Exercise goal
Exactly how many lines in this data contain the word "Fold"? Only the number should be given.

Source data: Begin

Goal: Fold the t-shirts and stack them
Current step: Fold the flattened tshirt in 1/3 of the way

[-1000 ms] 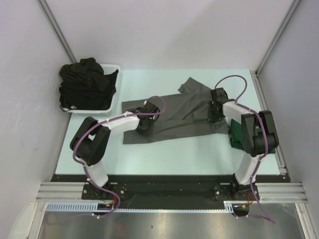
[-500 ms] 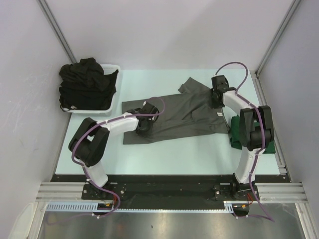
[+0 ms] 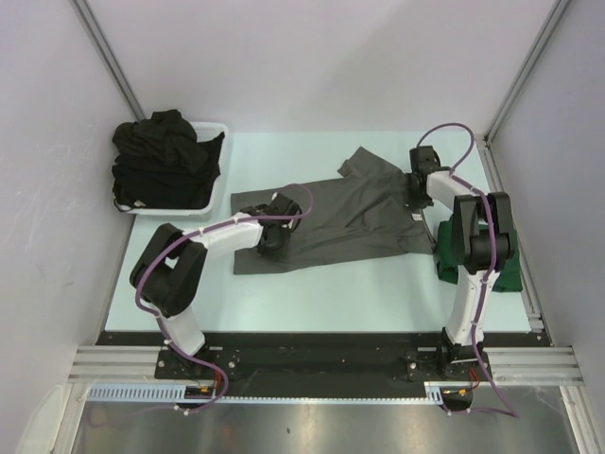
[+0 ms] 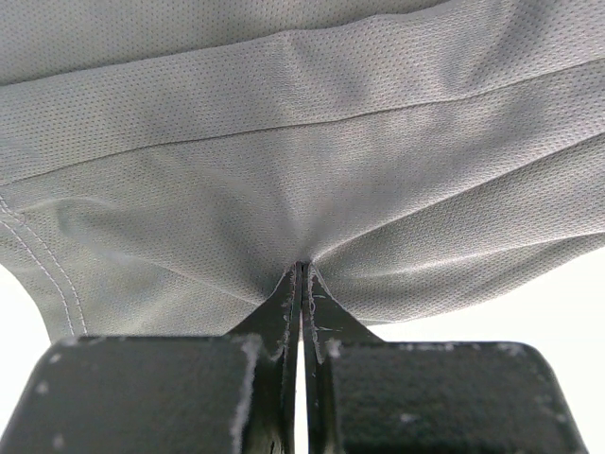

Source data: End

Problem solution
2